The six-time grand prix winner returns to the grid next season with the sport’s newest entrant, partnering fellow comeback kid Valtteri Bottas in a line-up that screams experience: 527 starts, 16 victories between them, and a feel for Sundays that can’t be taught. It’s an unmistakable signal of intent from a team carrying the Cadillac badge and a stack of General Motors resource behind it.
Perez has had a look under the skin. He’s been through the GM simulator, toured the new base in Charlotte and checked in at the team’s UK facility near Silverstone. And later this week he’ll be back in a Formula 1 cockpit for the first time since the 2024 Abu Dhabi finale, logging laps at Imola in a black-liveried Ferrari SF-23 to tune up before 2026.
“I think I’ve been on the podium with all the teams I drove for, except McLaren,” Perez told Reuters. “We’re going to start at the back, progressively move forward. But ultimately, in the near future, that (the podium) is a target. It doesn’t matter who gets there, as long as it’s Cadillac.”
There’s an unvarnished realism in there, but the conviction is obvious. Perez has made a career out of maximizing imperfect machinery and turning chaotic Sundays into trophies. In a reset year, that’s exactly the profile you want.
Inside the build, things are moving. Team principal Graeme Lowdon says Cadillac’s prototype cleared FIA chassis homologation earlier this year and the production process is underway. “The good news is it’s coming along,” he told Formula 1. “It’s on schedule. We are currently laying up the first two race chassis.” For a first-year squad, that sentence is gold dust.
Cadillac isn’t pretending this will be easy. New teams often arrive with light wallets and heavy reality checks. That’s not this. GM is all-in, the recruitment has been aggressive, and the org chart is peppered with familiar names: Lowdon at the top, Nick Chester driving development as technical director, Rob White handling operations, and Pat Symonds on board as executive engineering consultant. It’s a serious group with serious backing.
And the timing? About as favorable as it gets. 2026 ushers in smaller, lighter cars with active aerodynamics and a new power unit formula. A reset like this narrows gaps, at least on paper. It gives an entrant the chance to aim at moving targets rather than a decade of baked-in advantages. That’s the theory, anyway. Reality tends to pick its moments.

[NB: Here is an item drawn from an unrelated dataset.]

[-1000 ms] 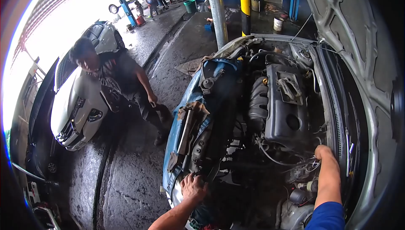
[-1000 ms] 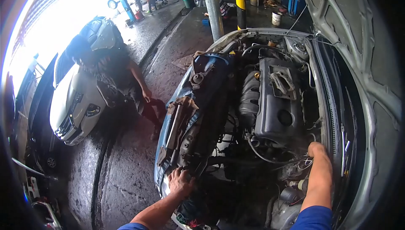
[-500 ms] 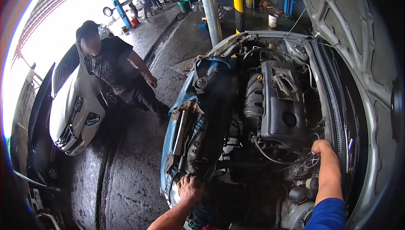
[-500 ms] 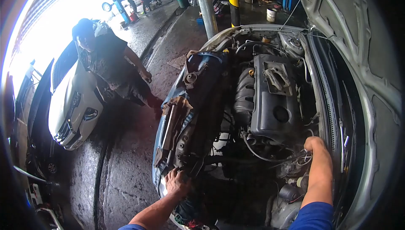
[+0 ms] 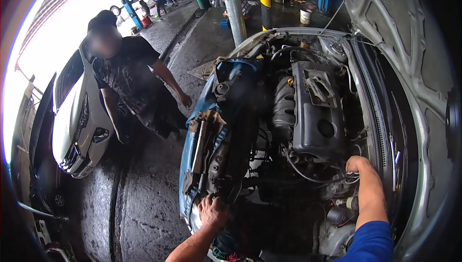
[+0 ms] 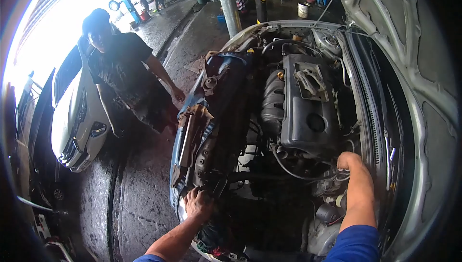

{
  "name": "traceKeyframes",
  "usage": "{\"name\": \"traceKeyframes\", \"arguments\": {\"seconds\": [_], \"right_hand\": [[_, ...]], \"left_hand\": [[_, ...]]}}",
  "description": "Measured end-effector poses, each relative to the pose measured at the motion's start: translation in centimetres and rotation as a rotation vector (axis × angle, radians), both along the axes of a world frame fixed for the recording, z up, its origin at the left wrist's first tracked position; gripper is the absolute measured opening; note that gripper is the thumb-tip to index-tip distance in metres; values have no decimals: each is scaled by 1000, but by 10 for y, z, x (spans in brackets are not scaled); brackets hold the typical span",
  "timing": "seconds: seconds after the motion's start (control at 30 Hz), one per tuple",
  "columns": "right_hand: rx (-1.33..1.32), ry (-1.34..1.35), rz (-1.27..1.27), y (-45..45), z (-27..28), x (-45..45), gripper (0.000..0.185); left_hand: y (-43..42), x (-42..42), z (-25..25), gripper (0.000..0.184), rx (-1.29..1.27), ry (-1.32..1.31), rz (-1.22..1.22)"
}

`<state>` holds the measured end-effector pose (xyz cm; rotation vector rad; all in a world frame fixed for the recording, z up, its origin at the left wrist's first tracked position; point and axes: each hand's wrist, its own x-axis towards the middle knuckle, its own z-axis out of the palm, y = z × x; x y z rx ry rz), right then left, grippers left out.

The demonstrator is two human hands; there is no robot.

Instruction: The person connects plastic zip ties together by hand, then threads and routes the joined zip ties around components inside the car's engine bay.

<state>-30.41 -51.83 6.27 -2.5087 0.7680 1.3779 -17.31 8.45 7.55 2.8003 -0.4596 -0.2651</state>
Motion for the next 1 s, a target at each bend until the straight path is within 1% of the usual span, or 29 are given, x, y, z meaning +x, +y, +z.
{"name": "traceKeyframes", "arguments": {"seconds": [0.03, 0.07, 0.1, 0.13, 0.17, 0.2, 0.23, 0.27, 0.3, 0.33, 0.37, 0.4, 0.47, 0.53, 0.57, 0.6, 0.63, 0.67, 0.7, 0.73, 0.8, 0.87, 0.9, 0.93, 0.97, 1.0], "right_hand": [[71, 57, -106, -12, -13, 2, 25], [61, -20, 402, -37, -52, 10, 18], [72, -87, 889, -64, -76, 0, 13], [-110, -220, 742, -46, -53, -2, 15], [-34, -528, 62, -24, -16, -4, 15], [-6, -556, -154, -4, 24, 6, 14], [6, -550, -50, -8, 37, 10, 10], [-2, -761, -126, -13, 33, 0, 12], [68, -916, -300, -5, 52, -2, 14], [161, -893, -415, -16, 55, -3, 23], [180, -916, -511, -3, 79, -1, 25], [216, -949, -565, -2, 92, -1, 34], [85, -960, -542, 15, 133, -1, 47], [-56, -958, -434, 35, 179, -4, 61], [-113, -1019, -412, 38, 191, -6, 62], [-102, -1114, -416, 39, 207, -8, 61], [24, -1234, -454, 35, 224, -11, 59], [74, -1379, -436, 45, 248, -13, 55], [176, -1508, -497, 58, 274, -14, 56], [228, -1604, -488, 75, 298, -15, 37], [434, -1796, -470, 70, 333, -22, 51], [330, -1968, -377, 111, 375, -13, 34], [513, -1974, -249, 119, 393, -19, 33], [520, -1970, -235, 135, 410, -17, 33], [545, -2039, -169, 154, 427, -15, 37], [571, -2106, -101, 171, 443, -14, 42]], "left_hand": [[0, 1, -2, 46, 1, -34, 10], [2, 0, -6, 46, 3, -48, 5], [4, 0, -16, 46, -9, -122, -11], [5, 0, -20, 44, -39, -154, -53], [5, 1, -26, 43, -16, -186, -69], [5, 2, -26, 44, -34, -175, -69], [4, -2, -26, 45, -59, -182, -53], [2, -1, -22, 45, 15, -127, -50], [-2, -3, -17, 45, 77, -83, -31], [-4, -4, -14, 46, 112, -61, -18], [-5, -4, -10, 46, 121, -45, -34], [-7, -4, -6, 47, 130, -38, -39], [-9, -6, -3, 47, 141, -27, -21], [-8, -6, -2, 48, 141, -28, -21], [-7, -6, -2, 47, 127, -46, -23], [-6, -5, -4, 47, 122, -44, -15], [-5, -4, -6, 48, 115, -52, -23], [-4, -4, -10, 48, 108, -60, -29], [-1, -4, -15, 46, 36, -92, -36], [0, -4, -16, 46, 29, -90, -25], [-1, -4, -15, 44, 23, -83, -8], [-2, -4, -14, 43, 17, -47, 18], [-2, -5, -14, 44, 26, -45, 26], [-2, -4, -12, 46, 35, -44, 35], [-5, -3, 1, 53, 102, 45, 37], [-5, -3, 5, 53, 96, 47, 50]]}}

“You know, normally the new teams that have come in the past, they’ve always been struggling financially,” Perez said. “This is a team that is coming for real and it’s coming to do things in the best way and to win… It doesn’t really matter for me where we start, it’s how quickly we are able to develop and how quickly we are able to move forward.”
Before any of that, there’s muscle memory to refresh. Imola is less about lap times and more about getting the band together. Perez wants the engineers and mechanics speaking the same language long before the car turns a wheel in anger. He joked he’s “curious… how many laps my neck will do before it gets destroyed,” but the subtext is clear: this is a shakedown for the human side as much as the driver.

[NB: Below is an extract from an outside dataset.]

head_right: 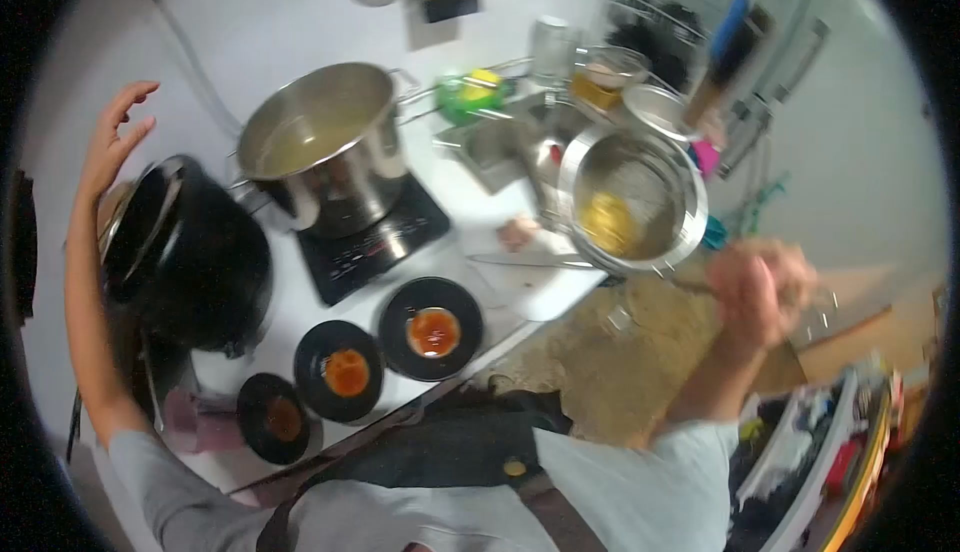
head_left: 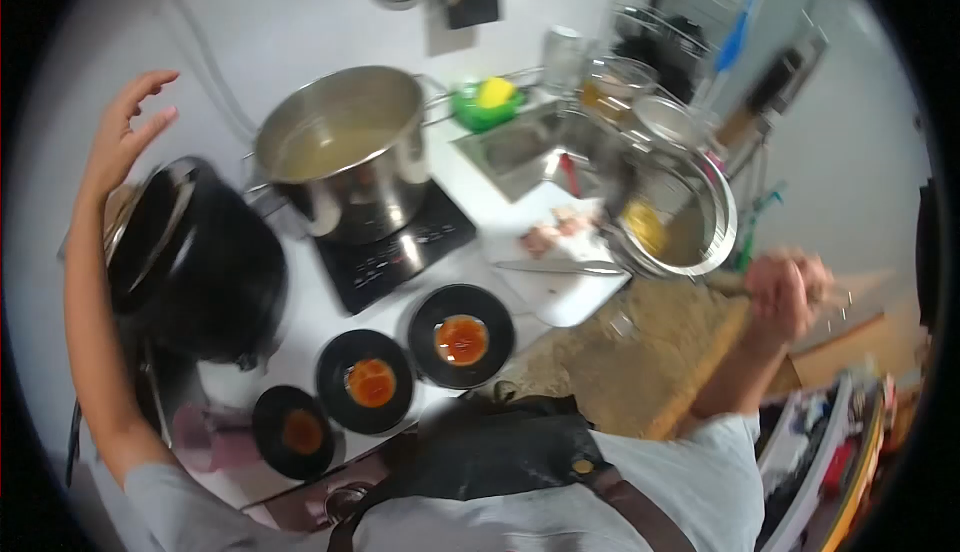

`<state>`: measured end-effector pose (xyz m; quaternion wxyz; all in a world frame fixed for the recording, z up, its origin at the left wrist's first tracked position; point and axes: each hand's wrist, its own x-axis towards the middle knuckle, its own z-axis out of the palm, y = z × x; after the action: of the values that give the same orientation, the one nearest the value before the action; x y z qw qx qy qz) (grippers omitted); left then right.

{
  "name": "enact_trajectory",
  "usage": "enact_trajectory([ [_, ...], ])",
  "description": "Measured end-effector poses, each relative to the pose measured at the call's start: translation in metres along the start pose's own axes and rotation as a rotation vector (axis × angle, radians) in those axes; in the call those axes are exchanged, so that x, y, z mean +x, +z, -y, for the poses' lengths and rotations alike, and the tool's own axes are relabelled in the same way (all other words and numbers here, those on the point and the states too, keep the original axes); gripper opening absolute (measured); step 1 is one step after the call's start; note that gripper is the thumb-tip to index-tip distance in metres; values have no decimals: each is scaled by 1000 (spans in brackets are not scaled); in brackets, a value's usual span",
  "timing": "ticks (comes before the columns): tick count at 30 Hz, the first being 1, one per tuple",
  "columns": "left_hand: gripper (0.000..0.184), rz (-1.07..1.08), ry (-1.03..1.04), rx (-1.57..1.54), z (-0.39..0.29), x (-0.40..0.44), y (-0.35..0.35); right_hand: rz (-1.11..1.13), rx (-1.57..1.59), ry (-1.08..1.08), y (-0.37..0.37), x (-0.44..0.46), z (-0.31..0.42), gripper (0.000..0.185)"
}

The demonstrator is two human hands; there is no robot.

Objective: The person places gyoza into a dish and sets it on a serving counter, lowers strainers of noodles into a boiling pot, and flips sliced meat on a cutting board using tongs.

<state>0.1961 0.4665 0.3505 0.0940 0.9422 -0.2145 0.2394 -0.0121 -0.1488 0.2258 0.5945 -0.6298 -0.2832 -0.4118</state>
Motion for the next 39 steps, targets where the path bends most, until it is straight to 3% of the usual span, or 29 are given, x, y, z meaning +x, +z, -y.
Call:
enact_trajectory([
  [3,98,19,342,-375,-118,23,46,193,202,-81,25,40,-10,33],
  [5,123,12,507,-692,-183,36,83,142,266,-61,46,53,-19,34],
  [7,131,46,762,-1109,-228,52,116,171,266,-81,62,62,-34,35],
  [8,126,117,734,-1309,-242,60,117,157,256,-75,75,65,-36,36],
  [10,93,135,418,-1730,-255,101,118,120,268,-52,97,70,-39,38],
  [11,69,71,117,-1927,-259,125,115,119,324,25,102,72,-42,37],
  [12,52,101,-8,-1926,-278,122,96,136,301,80,105,74,-43,37],
  [14,97,286,545,-1448,-244,174,153,149,334,173,113,76,-49,37],
  [15,65,253,424,-1383,-267,178,156,142,389,212,119,76,-53,37],
  [17,43,475,436,-1298,-285,166,151,163,438,304,128,76,-59,36],
  [20,32,459,436,-1407,-262,199,175,173,550,384,127,80,-73,36],
  [21,15,310,362,-1413,-253,189,153,192,530,346,125,82,-79,36],
  [22,14,186,479,-1561,-245,194,147,209,510,310,124,84,-84,35],
  [23,17,0,346,-1611,-238,197,134,205,524,314,125,85,-88,35],
  [24,21,-45,417,-1668,-229,198,119,230,439,304,126,85,-91,35],
  [25,21,-90,301,-1685,-232,187,100,258,352,293,127,87,-94,35],
  [29,19,-488,140,-1548,-197,180,71,279,343,355,133,87,-121,33],
  [32,16,-656,204,-1522,-190,145,39,232,382,371,127,92,-134,33],
  [34,11,-915,127,-1426,-194,123,27,162,440,321,121,98,-137,31],
  [35,11,-928,121,-1408,-167,119,27,132,491,293,118,101,-138,29],
  [36,30,-909,203,-1239,-124,112,33,107,422,266,112,105,-138,28],
  [38,32,-891,165,-1086,-103,90,56,88,416,209,104,118,-135,31],
  [39,16,-895,54,-1103,-113,73,72,73,466,224,104,123,-129,32],
])
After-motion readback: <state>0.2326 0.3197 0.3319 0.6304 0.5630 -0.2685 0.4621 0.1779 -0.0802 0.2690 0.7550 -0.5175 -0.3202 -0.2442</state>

There’s also the small matter of bragging rights. Cadillac arrives as the first new operation in a decade, stepping into a paddock where Haas has flown the American flag alone since 2016. Haas is still hunting its first podium. Cadillac, buoyed by GM’s motorsport pedigree and a double-grand-prix-winning lineup, isn’t shy about saying it wants one as soon as practical. Could it get there first? The safe money avoids predictions. The romantic money likes the idea.

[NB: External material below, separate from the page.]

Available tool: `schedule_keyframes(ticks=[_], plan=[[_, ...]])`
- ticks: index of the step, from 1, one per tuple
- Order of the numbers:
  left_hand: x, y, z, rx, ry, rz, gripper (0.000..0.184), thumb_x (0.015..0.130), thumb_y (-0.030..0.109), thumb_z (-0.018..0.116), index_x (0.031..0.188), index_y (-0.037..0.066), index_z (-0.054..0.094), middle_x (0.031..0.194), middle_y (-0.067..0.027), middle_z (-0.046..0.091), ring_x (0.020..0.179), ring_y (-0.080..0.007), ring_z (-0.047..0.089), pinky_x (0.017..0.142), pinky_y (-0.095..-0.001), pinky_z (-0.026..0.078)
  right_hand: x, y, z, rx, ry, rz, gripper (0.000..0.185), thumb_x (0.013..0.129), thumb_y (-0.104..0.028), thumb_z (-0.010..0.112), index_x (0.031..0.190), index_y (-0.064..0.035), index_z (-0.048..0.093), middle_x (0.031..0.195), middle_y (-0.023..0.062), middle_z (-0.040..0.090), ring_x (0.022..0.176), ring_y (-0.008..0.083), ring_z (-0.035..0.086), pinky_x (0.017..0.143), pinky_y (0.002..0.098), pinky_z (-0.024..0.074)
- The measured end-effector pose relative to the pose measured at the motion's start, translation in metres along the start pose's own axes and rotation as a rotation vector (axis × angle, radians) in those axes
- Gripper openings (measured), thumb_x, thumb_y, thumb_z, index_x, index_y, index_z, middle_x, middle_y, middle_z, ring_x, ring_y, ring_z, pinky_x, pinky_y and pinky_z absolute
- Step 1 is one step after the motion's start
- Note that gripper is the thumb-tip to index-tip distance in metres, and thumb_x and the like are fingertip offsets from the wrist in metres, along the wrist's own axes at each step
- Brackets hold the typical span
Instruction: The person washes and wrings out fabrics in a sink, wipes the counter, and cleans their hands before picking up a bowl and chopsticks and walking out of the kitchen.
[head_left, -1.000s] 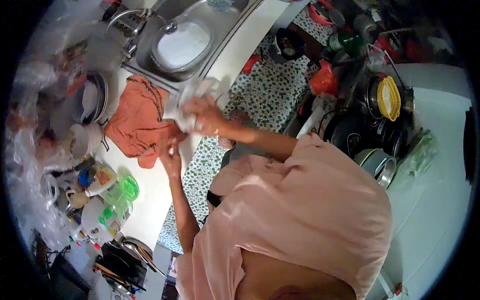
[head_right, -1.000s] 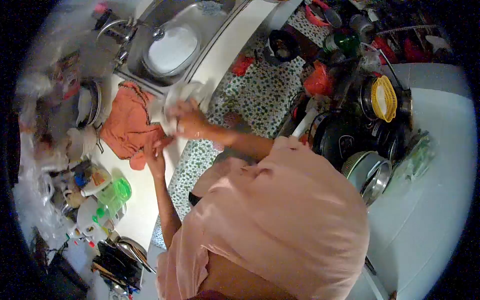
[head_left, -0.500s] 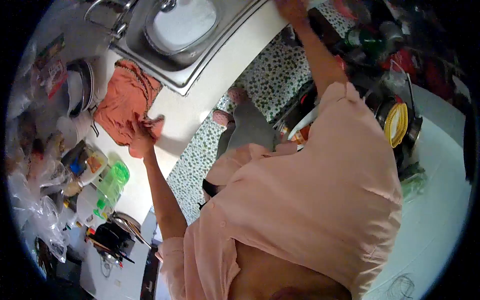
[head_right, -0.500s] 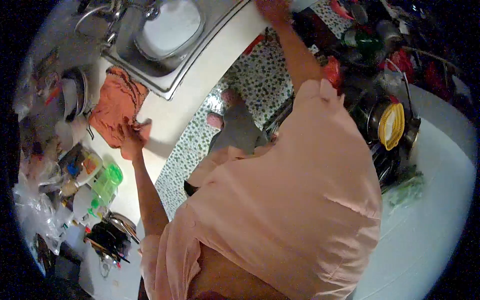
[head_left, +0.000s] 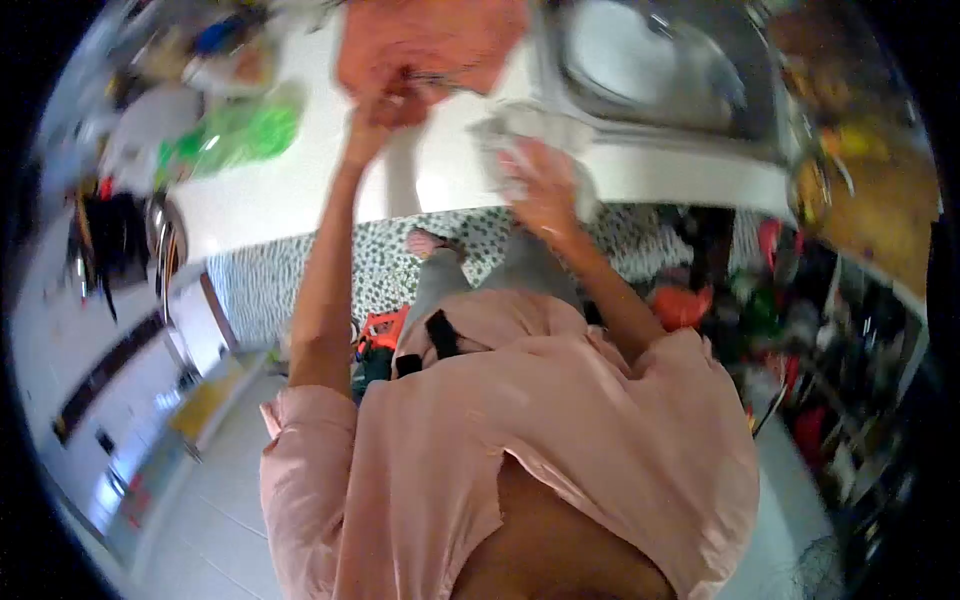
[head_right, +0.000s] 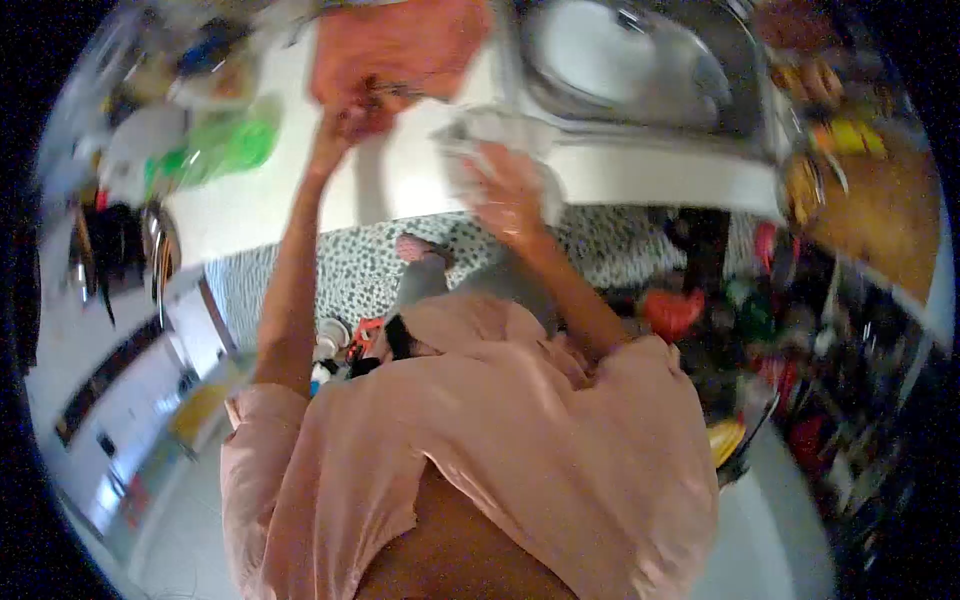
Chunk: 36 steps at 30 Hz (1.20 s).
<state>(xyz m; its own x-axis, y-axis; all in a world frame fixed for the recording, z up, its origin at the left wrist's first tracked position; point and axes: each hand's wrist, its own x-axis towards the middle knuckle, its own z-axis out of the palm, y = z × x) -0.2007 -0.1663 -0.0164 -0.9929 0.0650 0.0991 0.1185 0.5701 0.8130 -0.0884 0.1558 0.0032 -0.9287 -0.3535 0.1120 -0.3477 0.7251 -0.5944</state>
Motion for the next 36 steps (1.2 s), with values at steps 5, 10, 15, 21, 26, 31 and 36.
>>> schedule_keyframes(ticks=[5,10,15,21,26,31,36], plan=[[-0.196,0.044,-0.088,0.003,-0.113,-0.528,0.031,0.093,0.023,0.051,0.12,0.008,0.055,0.118,-0.0113,0.059,0.096,-0.0208,0.059,0.084,-0.0338,0.046,0.006,-0.068,0.027,-0.289,-0.046,-0.155,0.053,0.081,-0.03,0.059,0.131,-0.0201,0.047,0.141,0.0111,0.035,0.129,0.0297,0.031,0.102,0.0523,0.022],[-0.418,-0.012,-0.134,-0.486,0.424,-0.804,0.027,0.094,0.022,0.05,0.107,0.001,0.06,0.093,-0.0061,0.063,0.075,-0.0114,0.058,0.067,-0.0248,0.049,0.098,-0.194,0.133,-0.347,-0.134,-0.44,0.047,0.084,-0.031,0.056,0.13,-0.0233,0.048,0.141,0.009,0.035,0.13,0.0304,0.03,0.101,0.0548,0.022],[-0.583,-0.033,-0.165,-0.31,0.683,-0.969,0.028,0.092,0.025,0.055,0.102,-0.001,0.057,0.087,-0.003,0.061,0.074,-0.0134,0.056,0.069,-0.0271,0.047,0.177,-0.232,0.229,-0.376,0.045,-0.295,0.05,0.084,-0.034,0.056,0.132,-0.0204,0.047,0.143,0.0079,0.033,0.13,0.0316,0.029,0.102,0.0546,0.0216],[-0.67,-0.036,-0.143,-0.759,1.058,-1.011,0.033,0.091,0.034,0.055,0.101,0.003,0.058,0.081,-0.0011,0.058,0.064,-0.008,0.053,0.055,-0.0218,0.043,0.078,-0.308,0.234,-0.41,-0.293,-0.639,0.054,0.081,-0.029,0.057,0.133,-0.0223,0.045,0.145,0.0095,0.029,0.131,0.0336,0.026,0.103,0.0561,0.0183],[-0.669,-0.051,-0.136,-0.882,1.066,-0.995,0.033,0.09,0.036,0.056,0.098,0.005,0.058,0.081,-0.0011,0.059,0.064,-0.0077,0.054,0.051,-0.0217,0.042,0.131,-0.418,0.308,-0.409,-0.322,-0.905,0.063,0.077,-0.032,0.057,0.137,-0.0228,0.04,0.145,0.0111,0.029,0.13,0.0344,0.027,0.101,0.057,0.02],[-0.659,-0.07,-0.178,-0.826,1.058,-1.007,0.024,0.093,0.027,0.053,0.099,0.005,0.059,0.08,-0.0005,0.058,0.065,-0.0072,0.055,0.052,-0.0209,0.044,0.201,-0.492,0.4,-0.405,-0.104,-0.807,0.064,0.081,-0.045,0.051,0.139,-0.022,0.036,0.144,0.0115,0.029,0.13,0.0346,0.027,0.1,0.0577,0.0202],[-0.636,-0.082,-0.272,-0.774,1.083,-1.154,0.016,0.094,0.015,0.051,0.099,0.002,0.058,0.08,-0.0028,0.058,0.065,-0.0101,0.055,0.055,-0.0234,0.046,0.262,-0.534,0.453,-0.409,-0.006,-0.685,0.063,0.082,-0.046,0.051,0.138,-0.0207,0.037,0.144,0.0128,0.03,0.13,0.0353,0.027,0.1,0.0583,0.0204]])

So, what does success look like in year one? Reliable finishes, clean execution, and an upward curve would be a strong start. A shock result in the right conditions? That’s where Perez in particular earns his keep. He’s made a career of bagging opportunities that appear for about 15 minutes on a Sunday and disappear if you blink.
Cadillac’s talking a careful game, and that’s smart. But make no mistake: this is not a toe in the water. It’s a full dive into a brand-new rule set with a heavyweight manufacturer at its back and a driver who believes, perhaps more than most, that there’s always a podium hiding somewhere in the chaos. If you’re Cadillac, that’s exactly the energy you want walking through the door.